*** GIVEN INFORMATION ***
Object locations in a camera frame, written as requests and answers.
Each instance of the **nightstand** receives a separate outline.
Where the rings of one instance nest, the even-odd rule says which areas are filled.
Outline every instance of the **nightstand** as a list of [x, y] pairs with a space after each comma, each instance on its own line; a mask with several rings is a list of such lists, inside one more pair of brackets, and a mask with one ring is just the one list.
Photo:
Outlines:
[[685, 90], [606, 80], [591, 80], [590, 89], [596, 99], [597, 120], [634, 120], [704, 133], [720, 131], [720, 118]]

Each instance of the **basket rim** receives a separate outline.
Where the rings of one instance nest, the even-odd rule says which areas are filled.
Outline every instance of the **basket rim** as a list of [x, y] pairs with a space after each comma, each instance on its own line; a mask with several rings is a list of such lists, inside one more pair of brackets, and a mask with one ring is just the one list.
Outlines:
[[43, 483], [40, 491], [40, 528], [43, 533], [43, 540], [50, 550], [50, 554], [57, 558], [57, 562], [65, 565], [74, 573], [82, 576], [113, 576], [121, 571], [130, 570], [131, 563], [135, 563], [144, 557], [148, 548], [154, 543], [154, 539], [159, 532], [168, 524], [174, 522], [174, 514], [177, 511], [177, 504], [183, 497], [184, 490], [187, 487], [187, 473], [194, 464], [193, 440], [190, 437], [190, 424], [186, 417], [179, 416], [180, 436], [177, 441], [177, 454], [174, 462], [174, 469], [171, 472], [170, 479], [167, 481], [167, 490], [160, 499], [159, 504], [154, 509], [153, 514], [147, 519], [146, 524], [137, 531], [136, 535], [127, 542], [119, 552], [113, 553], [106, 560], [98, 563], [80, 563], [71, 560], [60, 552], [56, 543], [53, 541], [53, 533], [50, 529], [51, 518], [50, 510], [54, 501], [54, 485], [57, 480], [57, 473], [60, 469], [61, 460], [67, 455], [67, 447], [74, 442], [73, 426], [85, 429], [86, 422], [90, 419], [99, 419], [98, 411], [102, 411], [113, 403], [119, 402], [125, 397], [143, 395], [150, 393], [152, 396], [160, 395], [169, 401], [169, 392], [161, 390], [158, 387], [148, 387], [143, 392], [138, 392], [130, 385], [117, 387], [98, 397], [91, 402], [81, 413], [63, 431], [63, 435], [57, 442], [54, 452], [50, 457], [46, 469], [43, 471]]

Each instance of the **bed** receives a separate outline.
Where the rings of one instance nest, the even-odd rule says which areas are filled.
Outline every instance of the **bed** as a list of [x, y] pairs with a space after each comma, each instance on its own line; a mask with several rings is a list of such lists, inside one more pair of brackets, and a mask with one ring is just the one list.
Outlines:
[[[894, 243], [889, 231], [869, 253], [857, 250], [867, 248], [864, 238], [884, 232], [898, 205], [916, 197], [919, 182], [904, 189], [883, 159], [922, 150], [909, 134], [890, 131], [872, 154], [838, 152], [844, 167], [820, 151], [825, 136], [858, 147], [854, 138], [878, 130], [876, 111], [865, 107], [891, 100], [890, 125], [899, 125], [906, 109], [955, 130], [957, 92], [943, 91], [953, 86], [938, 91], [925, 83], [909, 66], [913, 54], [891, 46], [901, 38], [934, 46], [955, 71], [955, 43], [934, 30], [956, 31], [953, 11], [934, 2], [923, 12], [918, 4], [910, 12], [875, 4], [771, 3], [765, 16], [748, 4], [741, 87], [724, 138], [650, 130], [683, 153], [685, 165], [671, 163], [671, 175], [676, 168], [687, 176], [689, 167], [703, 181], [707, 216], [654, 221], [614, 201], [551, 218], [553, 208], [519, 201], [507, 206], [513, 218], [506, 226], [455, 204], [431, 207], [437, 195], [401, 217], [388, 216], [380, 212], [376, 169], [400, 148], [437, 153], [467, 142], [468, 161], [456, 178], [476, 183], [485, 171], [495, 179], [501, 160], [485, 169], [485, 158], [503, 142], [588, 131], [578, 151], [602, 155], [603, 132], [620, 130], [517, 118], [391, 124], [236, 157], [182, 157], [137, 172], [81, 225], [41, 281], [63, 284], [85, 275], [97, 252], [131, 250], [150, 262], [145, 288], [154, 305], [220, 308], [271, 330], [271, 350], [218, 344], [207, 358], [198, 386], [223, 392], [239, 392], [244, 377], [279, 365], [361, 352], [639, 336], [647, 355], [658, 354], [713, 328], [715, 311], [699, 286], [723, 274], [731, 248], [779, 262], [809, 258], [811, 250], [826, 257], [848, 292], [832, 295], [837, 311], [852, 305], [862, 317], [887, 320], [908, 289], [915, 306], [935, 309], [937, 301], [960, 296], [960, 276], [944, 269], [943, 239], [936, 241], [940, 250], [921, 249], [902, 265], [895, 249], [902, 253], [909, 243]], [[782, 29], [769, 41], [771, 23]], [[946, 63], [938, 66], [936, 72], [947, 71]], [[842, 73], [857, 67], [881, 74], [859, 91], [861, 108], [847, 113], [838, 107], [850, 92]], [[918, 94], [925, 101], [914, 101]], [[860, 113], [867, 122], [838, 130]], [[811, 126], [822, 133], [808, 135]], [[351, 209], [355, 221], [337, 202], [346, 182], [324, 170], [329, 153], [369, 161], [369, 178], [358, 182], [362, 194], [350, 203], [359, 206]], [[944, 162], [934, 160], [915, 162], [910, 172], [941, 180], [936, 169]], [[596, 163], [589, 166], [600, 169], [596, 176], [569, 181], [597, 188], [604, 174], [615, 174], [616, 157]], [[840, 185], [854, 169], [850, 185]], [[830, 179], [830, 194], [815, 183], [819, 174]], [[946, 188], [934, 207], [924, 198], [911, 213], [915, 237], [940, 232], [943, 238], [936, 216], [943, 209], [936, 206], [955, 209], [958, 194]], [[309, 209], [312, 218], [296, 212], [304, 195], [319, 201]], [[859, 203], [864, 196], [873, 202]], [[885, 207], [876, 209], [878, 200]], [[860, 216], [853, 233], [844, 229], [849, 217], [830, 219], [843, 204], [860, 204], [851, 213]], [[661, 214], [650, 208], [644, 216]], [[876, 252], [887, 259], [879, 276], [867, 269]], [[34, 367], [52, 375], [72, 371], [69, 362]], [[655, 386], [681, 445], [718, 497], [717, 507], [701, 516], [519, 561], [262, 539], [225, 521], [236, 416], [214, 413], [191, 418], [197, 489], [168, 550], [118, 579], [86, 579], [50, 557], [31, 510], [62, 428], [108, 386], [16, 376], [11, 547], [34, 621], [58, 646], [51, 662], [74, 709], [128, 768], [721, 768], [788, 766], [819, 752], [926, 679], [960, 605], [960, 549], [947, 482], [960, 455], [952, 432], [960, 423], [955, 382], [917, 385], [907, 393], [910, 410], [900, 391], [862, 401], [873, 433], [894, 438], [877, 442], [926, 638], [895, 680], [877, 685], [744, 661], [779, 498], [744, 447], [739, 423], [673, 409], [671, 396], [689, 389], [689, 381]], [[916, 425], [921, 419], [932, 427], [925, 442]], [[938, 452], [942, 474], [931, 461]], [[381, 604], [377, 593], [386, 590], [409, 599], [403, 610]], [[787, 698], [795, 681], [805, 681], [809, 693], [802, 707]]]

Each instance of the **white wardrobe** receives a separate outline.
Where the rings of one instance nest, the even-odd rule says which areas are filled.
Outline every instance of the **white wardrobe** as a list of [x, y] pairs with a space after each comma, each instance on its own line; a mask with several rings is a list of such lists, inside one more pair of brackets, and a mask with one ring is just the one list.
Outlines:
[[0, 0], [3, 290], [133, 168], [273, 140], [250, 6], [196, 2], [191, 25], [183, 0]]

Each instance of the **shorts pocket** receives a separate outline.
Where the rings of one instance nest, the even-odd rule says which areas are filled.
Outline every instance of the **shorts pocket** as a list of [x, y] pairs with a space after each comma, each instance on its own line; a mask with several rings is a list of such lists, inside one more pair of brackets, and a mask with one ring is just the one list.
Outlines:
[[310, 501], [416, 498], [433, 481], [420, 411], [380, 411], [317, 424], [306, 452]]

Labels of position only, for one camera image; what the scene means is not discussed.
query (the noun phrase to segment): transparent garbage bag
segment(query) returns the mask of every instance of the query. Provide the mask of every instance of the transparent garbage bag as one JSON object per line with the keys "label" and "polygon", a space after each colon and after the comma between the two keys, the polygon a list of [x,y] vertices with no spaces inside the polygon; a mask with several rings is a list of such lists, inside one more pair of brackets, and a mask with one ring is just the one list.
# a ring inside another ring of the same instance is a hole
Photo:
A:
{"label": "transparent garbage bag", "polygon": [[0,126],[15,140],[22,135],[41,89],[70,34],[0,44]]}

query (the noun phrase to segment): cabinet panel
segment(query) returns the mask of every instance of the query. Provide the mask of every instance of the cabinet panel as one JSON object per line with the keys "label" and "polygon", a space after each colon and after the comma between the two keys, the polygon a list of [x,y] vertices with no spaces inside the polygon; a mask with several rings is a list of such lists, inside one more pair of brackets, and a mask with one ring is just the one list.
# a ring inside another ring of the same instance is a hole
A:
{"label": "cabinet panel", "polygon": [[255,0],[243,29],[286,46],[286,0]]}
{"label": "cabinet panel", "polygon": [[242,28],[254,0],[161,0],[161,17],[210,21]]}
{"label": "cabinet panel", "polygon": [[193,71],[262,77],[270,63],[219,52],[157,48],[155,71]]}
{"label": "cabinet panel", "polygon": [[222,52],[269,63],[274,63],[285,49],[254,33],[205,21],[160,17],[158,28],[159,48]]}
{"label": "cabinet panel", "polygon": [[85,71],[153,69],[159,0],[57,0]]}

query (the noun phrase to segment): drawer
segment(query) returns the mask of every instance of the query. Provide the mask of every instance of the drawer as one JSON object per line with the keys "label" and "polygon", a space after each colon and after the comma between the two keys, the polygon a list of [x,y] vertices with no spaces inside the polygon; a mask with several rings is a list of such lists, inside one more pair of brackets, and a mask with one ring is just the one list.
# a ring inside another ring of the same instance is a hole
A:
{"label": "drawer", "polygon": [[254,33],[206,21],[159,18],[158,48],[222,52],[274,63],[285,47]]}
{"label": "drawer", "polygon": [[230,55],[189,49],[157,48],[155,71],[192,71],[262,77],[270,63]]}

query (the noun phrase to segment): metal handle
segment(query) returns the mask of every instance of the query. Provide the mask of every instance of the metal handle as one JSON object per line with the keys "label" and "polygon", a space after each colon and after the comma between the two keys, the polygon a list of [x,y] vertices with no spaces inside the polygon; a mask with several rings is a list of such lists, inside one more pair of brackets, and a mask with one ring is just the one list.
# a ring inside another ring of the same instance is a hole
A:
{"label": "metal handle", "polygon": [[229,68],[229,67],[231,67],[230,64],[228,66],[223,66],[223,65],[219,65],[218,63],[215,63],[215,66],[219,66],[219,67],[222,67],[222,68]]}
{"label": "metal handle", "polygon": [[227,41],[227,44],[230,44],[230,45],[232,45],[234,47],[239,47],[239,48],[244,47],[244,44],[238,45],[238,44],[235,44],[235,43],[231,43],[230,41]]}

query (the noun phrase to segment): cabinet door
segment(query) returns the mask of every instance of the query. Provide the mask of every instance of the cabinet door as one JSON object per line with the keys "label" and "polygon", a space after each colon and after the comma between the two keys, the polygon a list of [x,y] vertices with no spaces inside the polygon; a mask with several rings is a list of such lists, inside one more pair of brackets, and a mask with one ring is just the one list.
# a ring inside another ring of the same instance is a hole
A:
*** End of GIVEN INFORMATION ***
• **EXERCISE DETAILS**:
Look through the records for the string "camera". Copy every line that has it.

• **SOLVED EXERCISE**:
Object locations in a camera frame, written as requests and answers.
Labels of position only, for one camera image; what the scene means is not discussed.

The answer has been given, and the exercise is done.